Link Search Menu Expand Document

Find a Word Using Regular Expression in C#

This article shows how to find a word inside a text string using C# regular expression. Finding a sentence within a string is an important natural language processing task. Sentences that occur at the beginning or end of a sentence or strings that contain a particular word can convey important information about the text.

In this article, you will see how to search for a word in all the text, how to find a word at the beginning or end of a text string, and how to find words containing specific letters.

Searching for Existence of a Word

To search for the existence of a word, you can use the Matches() function from the Regex class. You have to create an object of the Regex class first.

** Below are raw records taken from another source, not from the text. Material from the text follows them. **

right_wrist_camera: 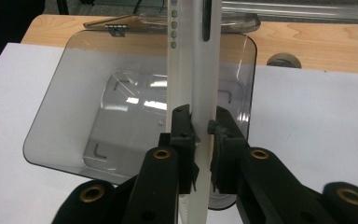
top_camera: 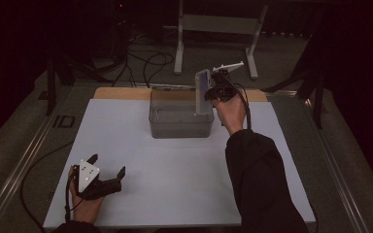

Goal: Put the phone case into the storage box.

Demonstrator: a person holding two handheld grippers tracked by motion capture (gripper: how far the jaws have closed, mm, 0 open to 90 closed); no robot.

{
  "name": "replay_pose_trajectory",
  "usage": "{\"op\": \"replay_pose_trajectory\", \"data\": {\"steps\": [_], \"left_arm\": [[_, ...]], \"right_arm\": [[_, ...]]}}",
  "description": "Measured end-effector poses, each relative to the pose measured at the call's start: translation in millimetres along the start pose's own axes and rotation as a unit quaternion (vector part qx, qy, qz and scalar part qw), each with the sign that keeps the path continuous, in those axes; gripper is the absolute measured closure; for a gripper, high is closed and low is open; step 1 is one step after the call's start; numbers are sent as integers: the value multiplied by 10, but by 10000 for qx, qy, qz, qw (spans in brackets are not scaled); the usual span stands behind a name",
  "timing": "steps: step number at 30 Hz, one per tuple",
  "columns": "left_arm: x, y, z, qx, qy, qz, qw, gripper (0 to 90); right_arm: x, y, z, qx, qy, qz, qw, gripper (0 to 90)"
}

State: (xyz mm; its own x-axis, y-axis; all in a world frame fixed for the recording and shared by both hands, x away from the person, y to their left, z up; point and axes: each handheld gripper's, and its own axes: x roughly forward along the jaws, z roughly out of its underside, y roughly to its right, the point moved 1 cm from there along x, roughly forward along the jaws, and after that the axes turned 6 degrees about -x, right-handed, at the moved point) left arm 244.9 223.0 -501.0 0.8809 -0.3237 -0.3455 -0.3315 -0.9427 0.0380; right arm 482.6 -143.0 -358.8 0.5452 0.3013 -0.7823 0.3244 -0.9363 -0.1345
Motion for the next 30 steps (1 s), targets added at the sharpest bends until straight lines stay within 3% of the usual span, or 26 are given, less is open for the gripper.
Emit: {"op": "replay_pose_trajectory", "data": {"steps": [30], "left_arm": [[-1,1,1,-3,5,4,10000,5]], "right_arm": [[214,14,64,-26,-181,219,9996,822]]}}
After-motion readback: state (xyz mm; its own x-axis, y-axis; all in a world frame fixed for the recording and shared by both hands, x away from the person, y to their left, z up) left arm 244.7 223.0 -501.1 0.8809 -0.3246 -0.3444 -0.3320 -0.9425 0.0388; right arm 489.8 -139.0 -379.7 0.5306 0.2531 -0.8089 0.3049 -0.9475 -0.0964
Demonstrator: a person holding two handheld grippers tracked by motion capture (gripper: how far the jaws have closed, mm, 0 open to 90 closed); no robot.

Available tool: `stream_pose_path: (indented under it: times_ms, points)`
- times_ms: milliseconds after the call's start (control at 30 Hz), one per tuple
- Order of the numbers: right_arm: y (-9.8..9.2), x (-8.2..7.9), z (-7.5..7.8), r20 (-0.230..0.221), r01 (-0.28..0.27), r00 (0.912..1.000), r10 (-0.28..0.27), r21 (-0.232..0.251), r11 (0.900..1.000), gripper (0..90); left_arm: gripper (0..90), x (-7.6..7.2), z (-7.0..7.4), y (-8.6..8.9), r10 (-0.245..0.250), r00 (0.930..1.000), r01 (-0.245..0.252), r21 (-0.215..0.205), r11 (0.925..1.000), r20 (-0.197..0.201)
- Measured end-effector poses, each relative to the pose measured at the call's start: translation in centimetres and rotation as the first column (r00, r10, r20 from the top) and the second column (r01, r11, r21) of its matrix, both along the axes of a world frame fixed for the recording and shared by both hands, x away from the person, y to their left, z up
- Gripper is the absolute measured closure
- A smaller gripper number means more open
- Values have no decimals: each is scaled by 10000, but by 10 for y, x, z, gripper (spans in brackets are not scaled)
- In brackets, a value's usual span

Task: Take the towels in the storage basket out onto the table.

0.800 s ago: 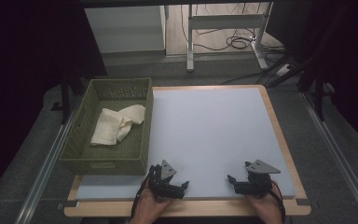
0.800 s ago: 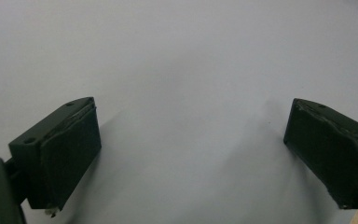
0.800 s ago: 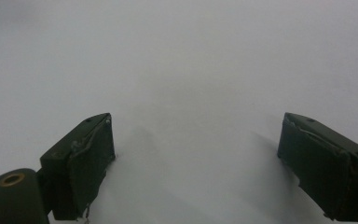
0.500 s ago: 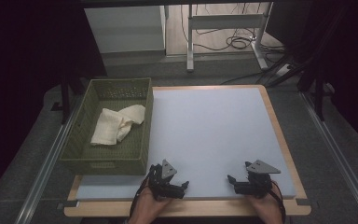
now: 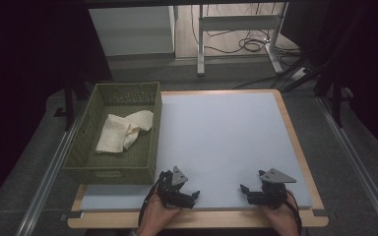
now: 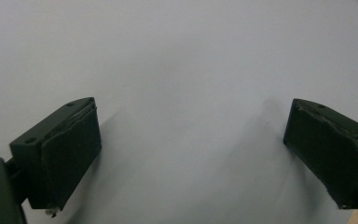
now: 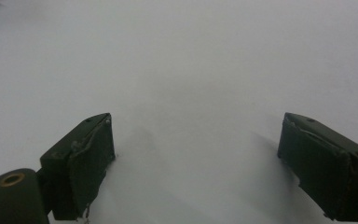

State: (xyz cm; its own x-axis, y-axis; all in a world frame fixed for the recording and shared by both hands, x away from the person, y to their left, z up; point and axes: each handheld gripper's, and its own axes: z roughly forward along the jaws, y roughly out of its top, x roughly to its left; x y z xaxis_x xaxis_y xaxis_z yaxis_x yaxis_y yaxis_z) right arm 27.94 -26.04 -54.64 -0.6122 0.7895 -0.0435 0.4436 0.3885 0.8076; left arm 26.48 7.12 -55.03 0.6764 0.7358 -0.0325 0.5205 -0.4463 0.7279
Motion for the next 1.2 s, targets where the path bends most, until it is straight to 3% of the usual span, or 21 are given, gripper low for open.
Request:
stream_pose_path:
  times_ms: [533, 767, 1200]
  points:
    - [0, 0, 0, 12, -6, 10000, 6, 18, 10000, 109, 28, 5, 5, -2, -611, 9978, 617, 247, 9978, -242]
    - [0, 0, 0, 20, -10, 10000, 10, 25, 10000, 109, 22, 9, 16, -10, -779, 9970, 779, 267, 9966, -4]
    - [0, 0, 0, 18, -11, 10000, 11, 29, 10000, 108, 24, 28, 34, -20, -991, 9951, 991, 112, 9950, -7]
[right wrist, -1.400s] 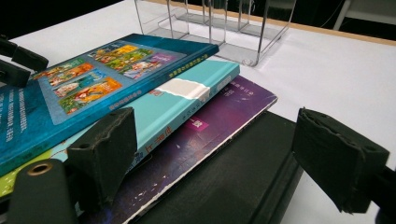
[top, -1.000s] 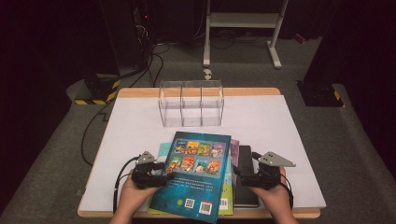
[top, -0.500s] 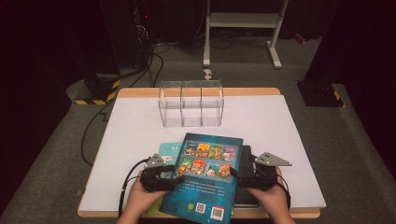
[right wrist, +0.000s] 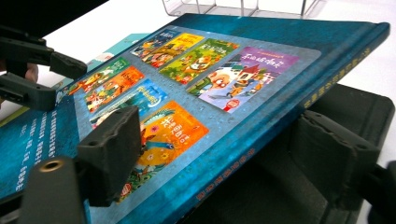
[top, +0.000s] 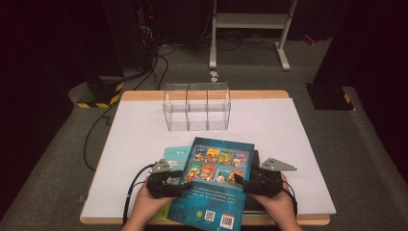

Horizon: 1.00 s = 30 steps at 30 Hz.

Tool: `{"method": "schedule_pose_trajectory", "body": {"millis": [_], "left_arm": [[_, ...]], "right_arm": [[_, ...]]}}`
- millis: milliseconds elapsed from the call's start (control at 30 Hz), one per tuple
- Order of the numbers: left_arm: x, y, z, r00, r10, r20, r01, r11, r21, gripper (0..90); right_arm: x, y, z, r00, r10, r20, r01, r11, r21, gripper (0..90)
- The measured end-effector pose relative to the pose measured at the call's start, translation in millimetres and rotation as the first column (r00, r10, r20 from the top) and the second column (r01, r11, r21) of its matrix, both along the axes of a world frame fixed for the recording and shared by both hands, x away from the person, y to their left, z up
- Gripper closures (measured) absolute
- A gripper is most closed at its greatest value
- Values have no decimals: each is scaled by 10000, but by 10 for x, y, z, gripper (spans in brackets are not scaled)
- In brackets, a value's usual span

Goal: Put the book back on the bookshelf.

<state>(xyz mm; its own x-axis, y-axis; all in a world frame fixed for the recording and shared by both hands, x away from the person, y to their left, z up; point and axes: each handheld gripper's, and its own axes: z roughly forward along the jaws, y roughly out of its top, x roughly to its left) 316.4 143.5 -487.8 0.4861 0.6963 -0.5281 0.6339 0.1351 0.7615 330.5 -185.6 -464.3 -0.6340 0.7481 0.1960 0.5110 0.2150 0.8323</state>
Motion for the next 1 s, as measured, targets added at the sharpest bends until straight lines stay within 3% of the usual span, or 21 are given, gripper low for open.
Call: {"method": "schedule_pose_trajectory", "body": {"millis": [200, 433, 500, 633, 767, 867, 1000], "left_arm": [[20, -57, -6, 9995, 266, 154, -264, 9995, -167, 318], [123, -123, 1, 9985, 467, 290, -462, 9987, -194, 337], [113, -129, 0, 9976, 660, 207, -653, 9973, -340, 330], [44, -69, 2, 9994, 339, 33, -338, 9990, -283, 327], [-2, -84, 1, 9996, 285, 81, -283, 9992, -273, 321], [3, -105, 2, 9994, 323, 153, -320, 9994, -154, 325], [65, -188, 10, 9981, 581, 216, -572, 9976, -391, 350]], "right_arm": [[32, -2, 30, 9997, -230, -37, 230, 9997, -109, 230], [368, -4, 81, 9983, -545, -203, 536, 9978, -388, 231], [399, 21, 92, 9978, -562, -342, 544, 9971, -526, 184], [207, 87, 50, 9983, -253, -523, 229, 9987, -462, 117], [-23, 114, 41, 9986, -160, -513, 135, 9987, -494, 158], [-27, 96, 66, 9986, -160, -509, 129, 9981, -606, 186], [81, 73, 85, 9982, -399, -457, 369, 9972, -645, 196]]}}
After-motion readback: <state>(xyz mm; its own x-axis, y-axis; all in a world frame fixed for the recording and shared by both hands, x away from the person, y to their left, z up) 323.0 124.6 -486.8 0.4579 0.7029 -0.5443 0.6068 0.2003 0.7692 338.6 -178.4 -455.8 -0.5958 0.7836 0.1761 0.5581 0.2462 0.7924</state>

Inside the Regex class constructor, you simply need to pass the word that you want to search. Next, you can call the Matches() function from the regex class object and pass it the string inside which you want to search for a word. The following script uses C# regex to show how many times the word “alligator” appears inside a string. The regex expression used in the following script is simply the word that you want to search for i.e. “@alligator”.

using System; using System.IO; using System.Linq; using System.Text; using System.Text.RegularExpressions; namespace RegexCodes { class Program { static void Main(string[] args) { string textFile = "Here we have a big alligator, with large eyes. The alligator looks menacing."; Regex myRegex = new Regex(@"alligator"); var results = myRegex.Matches(textFile); if (results.Count > 0) Console.WriteLine("The word is found " + results.Count.ToString() + " times."); else Console.WriteLine("Word not found."); } } }

Regex C Sharp Find Words

Finding the First Word 

To find the first word of a text string, you can simply split the text using spaces and then get the first split text. You can pass the regex “\s+” to the Split() function of the Regex class which returns a list of all words. The regular expression “\s+”, when passed to the split() splits a string using empty spaces as a delimiter. You can extract the first item from the list which is also the first word of the text. Here is an example script.

The following script first splits the string “Eiffel-tower is located in France” into a list of 5 words. Next, from the list, the first word which is located at the 0th index of the split list is printed on the console.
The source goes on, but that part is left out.